Edition 2020 de la Campagne «Ecrire pour les droits»:Amnesty International pour contribuer à la lutte

 Edition 2020 de la Campagne «Ecrire pour les droits»:Amnesty International pour contribuer à la lutte

A l’instar des autres pays du monde, le Bénin prend part activement à la Campagne «Ecrire pour les droits» et se mobilise contre cette injustice.
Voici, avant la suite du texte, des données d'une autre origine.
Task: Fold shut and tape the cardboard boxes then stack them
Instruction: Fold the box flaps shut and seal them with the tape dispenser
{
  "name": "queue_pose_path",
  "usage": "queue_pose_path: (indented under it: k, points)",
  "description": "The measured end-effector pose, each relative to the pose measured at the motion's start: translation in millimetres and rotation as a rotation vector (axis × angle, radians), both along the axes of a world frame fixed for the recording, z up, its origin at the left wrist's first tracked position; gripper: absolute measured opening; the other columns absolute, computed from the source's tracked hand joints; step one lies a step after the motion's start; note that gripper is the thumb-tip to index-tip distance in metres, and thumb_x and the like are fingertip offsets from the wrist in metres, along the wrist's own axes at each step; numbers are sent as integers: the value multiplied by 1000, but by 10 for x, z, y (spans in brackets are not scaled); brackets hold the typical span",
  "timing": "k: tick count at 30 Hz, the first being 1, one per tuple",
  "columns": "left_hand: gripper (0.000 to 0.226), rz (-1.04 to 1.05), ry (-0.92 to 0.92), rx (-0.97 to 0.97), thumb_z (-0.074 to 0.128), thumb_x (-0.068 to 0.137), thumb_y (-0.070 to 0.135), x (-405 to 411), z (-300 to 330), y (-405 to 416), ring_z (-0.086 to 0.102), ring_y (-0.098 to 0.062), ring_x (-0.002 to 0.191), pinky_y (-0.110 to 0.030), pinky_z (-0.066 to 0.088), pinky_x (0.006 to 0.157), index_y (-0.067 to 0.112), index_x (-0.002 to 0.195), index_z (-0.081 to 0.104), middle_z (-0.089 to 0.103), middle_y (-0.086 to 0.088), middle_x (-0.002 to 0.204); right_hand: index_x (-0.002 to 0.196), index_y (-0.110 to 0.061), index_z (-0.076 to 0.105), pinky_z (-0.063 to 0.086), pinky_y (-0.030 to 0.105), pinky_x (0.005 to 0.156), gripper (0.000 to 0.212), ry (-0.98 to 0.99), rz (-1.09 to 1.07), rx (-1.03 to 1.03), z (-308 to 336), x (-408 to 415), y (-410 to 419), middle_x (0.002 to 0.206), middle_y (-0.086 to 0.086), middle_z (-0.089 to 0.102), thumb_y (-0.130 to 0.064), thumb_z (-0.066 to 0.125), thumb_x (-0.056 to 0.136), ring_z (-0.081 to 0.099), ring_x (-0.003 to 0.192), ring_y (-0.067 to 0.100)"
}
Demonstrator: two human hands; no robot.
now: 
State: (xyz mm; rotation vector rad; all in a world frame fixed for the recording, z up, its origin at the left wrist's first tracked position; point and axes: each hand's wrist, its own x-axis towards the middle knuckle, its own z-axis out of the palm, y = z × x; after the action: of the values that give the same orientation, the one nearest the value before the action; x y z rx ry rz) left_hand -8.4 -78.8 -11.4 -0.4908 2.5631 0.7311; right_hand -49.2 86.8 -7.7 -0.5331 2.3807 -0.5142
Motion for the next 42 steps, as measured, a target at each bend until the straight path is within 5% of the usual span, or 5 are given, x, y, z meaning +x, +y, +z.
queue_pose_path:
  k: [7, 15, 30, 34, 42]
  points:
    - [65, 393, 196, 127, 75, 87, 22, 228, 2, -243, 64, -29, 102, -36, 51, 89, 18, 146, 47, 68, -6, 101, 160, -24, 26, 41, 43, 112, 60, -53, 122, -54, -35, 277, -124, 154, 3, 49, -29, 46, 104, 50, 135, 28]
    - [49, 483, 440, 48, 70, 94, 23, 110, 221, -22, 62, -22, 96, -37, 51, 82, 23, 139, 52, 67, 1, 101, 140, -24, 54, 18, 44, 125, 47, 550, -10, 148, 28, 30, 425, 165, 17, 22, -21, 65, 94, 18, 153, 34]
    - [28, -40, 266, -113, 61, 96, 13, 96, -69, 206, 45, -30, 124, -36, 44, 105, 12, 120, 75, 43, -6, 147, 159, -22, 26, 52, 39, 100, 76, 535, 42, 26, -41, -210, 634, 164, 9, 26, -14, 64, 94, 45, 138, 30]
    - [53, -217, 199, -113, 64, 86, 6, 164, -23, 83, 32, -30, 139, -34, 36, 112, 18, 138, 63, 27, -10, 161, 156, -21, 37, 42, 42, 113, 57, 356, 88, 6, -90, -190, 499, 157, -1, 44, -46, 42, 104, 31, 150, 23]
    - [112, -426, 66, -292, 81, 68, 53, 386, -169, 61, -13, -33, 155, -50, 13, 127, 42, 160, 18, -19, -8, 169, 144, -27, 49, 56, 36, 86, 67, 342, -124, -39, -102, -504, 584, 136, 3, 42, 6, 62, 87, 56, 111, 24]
C’est dans ce cadre qu’Amnesty international Bénin (AI-Bénin) a décidé de mener plusieurs opérations pour contribuer à la lutte à travers le lancement officiel de l’édition 2020 de la campagne «Ecrire pour les droits» qui a eu lieu, samedi 21 novembre 2020 à Cotonou.

Pour Cyriaque Hossou d’AI-Bénin, ce sera l’opération la plus suivie à l’échelle planétaire et de la plus grande campagne de rédaction de lettre. A l’en croire, cette campagne qui se déroule annuellement au mois de décembre consiste à mobiliser des sympathisants pour écrire des lettres, signer des pétitions, envoyer des courriels, des tweets, publications et photos sur facebook, des cartes postales non seulement pour témoigner leur soutien à tous ceux qui sont brimés dans leurs droits mais aussi pour interpeller des autorités compétentes sur une situation d’injustice. Pour lui, il est temps d’agir pour dénoncer l’injustice, les discriminations et autres injustices. «Nos lettres, mots et actions peuvent faire pression sur les autorités pour que celles ou ceux qui maltraitent ou torturent soient traduits en justice et que les brimés soient rétablis dans leur droits», a-t-il avancé avant d’ajouter que la campagne durera au moins un mois. «Pendant plus d’un mois, nous allons récolter des signatures pour soutenir des personnes qui sont injustement persécutées dans leur pays et réclamer le respect de leur droits fondamentaux», ont renchéri des responsables d’AI-Bénin.

Des résultats probants déjà d’enregistrés mais…

Il faut dire que cette campagne enregistre déjà de bons résultats en ce qui concerne le respect des droits de l’homme. On peut énumérer le cas de Yasaman Aryani, condamnée pour 16 ans en Iran pour distribution de fleurs dans un train et sans voile et dont la peine a été finalement réduite ; Albert Woodfox, libéré après 44 ans de détention aux Etats-Unis ; Magai Matiop, un gamin de 15 ans dont la condamnation à mort a été annulée

Cependant, quelques injustices perdurent. Entre autres, l’assassinat de deux jeunes femmes Popi Qwabe et Bongeka phungula en 2017 en Afrique du Sud ; la libération de Nassima Al Sada en Arabie saoudite, emprisonnée pour avoir combattu le système de tutelle imposé aux femmes ; la libération du journaliste algérien Khaled Drareni, interpellé le 27 mars 2020 et du burundais Germain Rukuki, arrêté en 2017 et condamné à 32 ans de prison pour des actions en faveur des droits de l’homme. Les militants sont donc appelés à agir pour interpeller les autorités de ces pays que justice soit faite pour l’âme de deux femmes et pour la liberté des détenus.